Kementerian Luar Negeri India menegaskan impor minyak Rusia adalah kebutuhan untuk menjamin harga energi yang terjangkau bagi rakyat, bukan semata keuntungan dagang. India juga mengingatkan bahwa pemerintahan Joe Biden sebelumnya mendukung pembelian minyak Rusia demi stabilitas harga global.
Dampak Politik Domestik
Tarif baru AS berpotensi memperburuk tekanan politik dalam negeri bagi Modi. Ia belum memberikan komentar langsung, namun berulang kali menegaskan dukungan bagi petani India, sebuah pernyataan yang dinilai sebagai sindiran terhadap desakan Trump agar India membuka sektor pertaniannya.
Petani adalah basis suara kunci, terutama menjelang pemilu di negara bagian Bihar akhir tahun ini. Modi juga berjanji menurunkan pajak barang dan jasa (GST) pada Oktober untuk mendorong konsumsi domestik.
Baca Juga: Ekspor India Terancam Tarif Tambahan 25% dari AS akibat Impor Minyak Rusia
Manuver Diplomatik: Rusia, Tiongkok, dan SCO
Dalam beberapa pekan terakhir, pejabat senior India gencar melakukan diplomasi. Kunjungan ke Rusia terus dilakukan, sementara Modi dijadwalkan melakukan kunjungan pertama ke Tiongkok dalam tujuh tahun. Ia juga akan bertemu Presiden Xi Jinping dan Presiden Vladimir Putin pada KTT Shanghai Cooperation Organisation (SCO) pekan ini.
Namun, meski Rusia berharap ada pertemuan trilateral India–Rusia–Tiongkok, sumber pemerintah India menegaskan bahwa New Delhi masih sangat berhati-hati dalam hubungannya dengan Beijing.
Dampak Global dan Risiko Jangka Panjang
Para analis menilai, kebijakan tarif AS terhadap India dapat menjadi preseden bagi negara lain.
“Jika India—sebuah kekuatan ekonomi dan militer besar—berada di bawah tekanan AS, negara lain mungkin akan memiliki kapasitas lebih kecil untuk menolak,” kata Jacob.
Selain itu, langkah Trump dinilai bisa mengembalikan hubungan AS–India ke titik terendah sejak sanksi Washington pasca-uji coba nuklir India tahun 1998. Isu ini tidak hanya berdampak pada perdagangan, tetapi juga bisa memengaruhi visa kerja untuk profesional IT India dan industri outsourcing.

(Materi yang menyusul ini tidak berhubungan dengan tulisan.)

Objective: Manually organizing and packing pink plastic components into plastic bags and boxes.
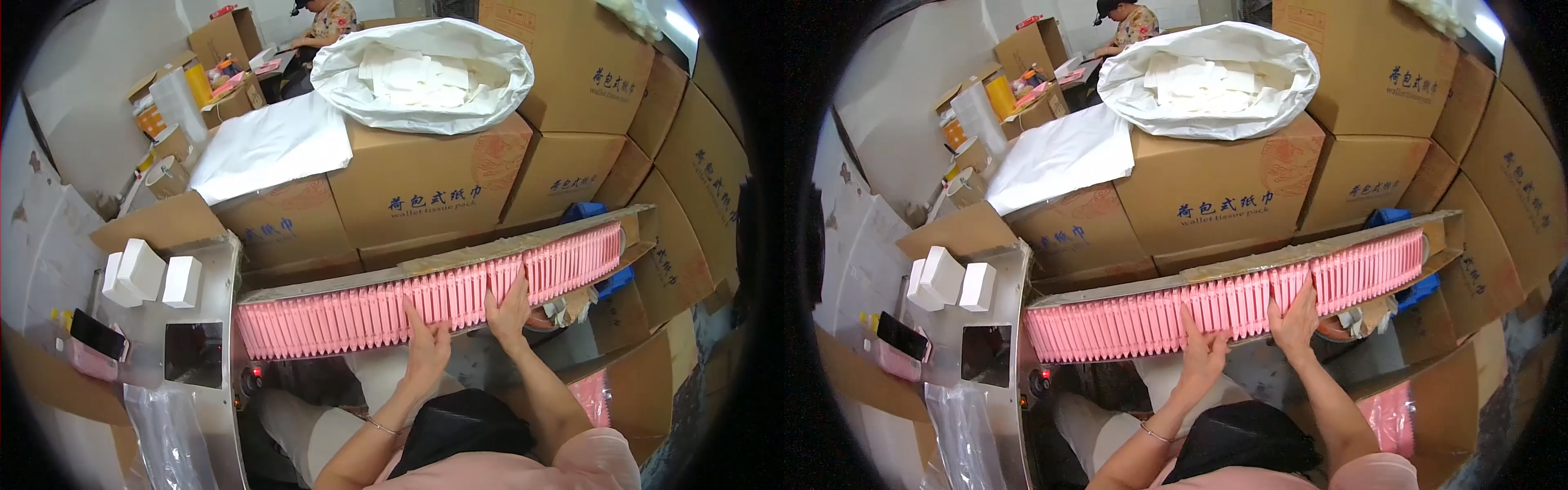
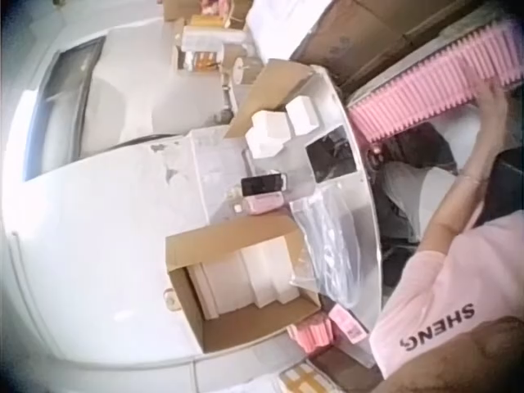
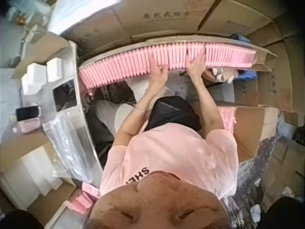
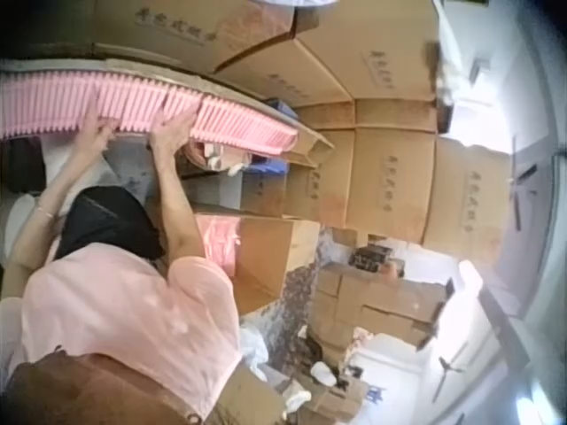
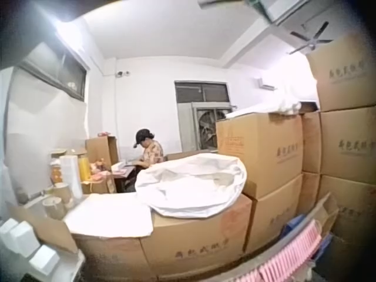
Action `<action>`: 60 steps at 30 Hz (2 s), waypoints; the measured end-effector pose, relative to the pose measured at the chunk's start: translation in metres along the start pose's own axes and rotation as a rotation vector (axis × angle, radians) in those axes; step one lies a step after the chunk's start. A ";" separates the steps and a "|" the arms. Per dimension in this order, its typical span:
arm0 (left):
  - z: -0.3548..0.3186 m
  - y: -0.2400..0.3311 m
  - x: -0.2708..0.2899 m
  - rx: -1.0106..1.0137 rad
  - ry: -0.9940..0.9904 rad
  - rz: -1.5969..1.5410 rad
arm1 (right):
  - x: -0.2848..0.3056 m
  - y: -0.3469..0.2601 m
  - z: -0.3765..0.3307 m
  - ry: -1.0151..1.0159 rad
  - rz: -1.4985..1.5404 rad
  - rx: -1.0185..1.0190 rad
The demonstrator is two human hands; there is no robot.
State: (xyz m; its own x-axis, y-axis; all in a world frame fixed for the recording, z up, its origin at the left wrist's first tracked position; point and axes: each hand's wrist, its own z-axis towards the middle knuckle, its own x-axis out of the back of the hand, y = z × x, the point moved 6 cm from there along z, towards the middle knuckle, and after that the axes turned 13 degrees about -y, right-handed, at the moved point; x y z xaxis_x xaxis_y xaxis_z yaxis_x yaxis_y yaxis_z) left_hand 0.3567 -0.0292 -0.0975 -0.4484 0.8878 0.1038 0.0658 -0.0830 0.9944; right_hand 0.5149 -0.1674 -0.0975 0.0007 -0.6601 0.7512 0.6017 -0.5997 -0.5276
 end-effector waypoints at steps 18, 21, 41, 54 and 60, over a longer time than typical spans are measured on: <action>-0.035 0.026 0.043 -0.118 0.414 0.929 | -0.005 0.009 -0.005 -0.036 -0.019 -0.049; -0.041 0.017 0.064 -0.097 0.434 0.688 | -0.005 0.010 -0.005 -0.020 -0.031 -0.041; -0.050 0.000 0.121 0.073 0.642 0.892 | -0.004 0.012 -0.005 0.001 -0.004 -0.025; -0.019 -0.008 0.135 0.312 0.167 0.601 | -0.001 0.024 0.025 -0.558 0.457 -0.275; -0.020 -0.009 0.116 0.138 0.463 0.732 | -0.005 0.005 0.016 -0.458 0.562 -0.277</action>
State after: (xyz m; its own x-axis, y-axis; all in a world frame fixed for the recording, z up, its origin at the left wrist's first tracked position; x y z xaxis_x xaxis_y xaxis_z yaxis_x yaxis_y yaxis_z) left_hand 0.2865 0.0658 -0.0942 -0.5663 0.3574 0.7427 0.5726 -0.4776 0.6664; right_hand 0.5309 -0.1593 -0.0976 0.6127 -0.6821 0.3991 0.1922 -0.3612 -0.9125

Menurut Ajay Srivastava, pendiri GTRI, meski sebagian tarif kelak bisa dicabut, dampak jangka panjang sulit dihindari. “Pesaing India seperti Tiongkok, Vietnam, Meksiko, Turki, bahkan Pakistan dan Nepal, bisa mengisi kekosongan pasar dan mengunci India keluar dari sektor kunci meski tarif telah dicabut,” ujarnya.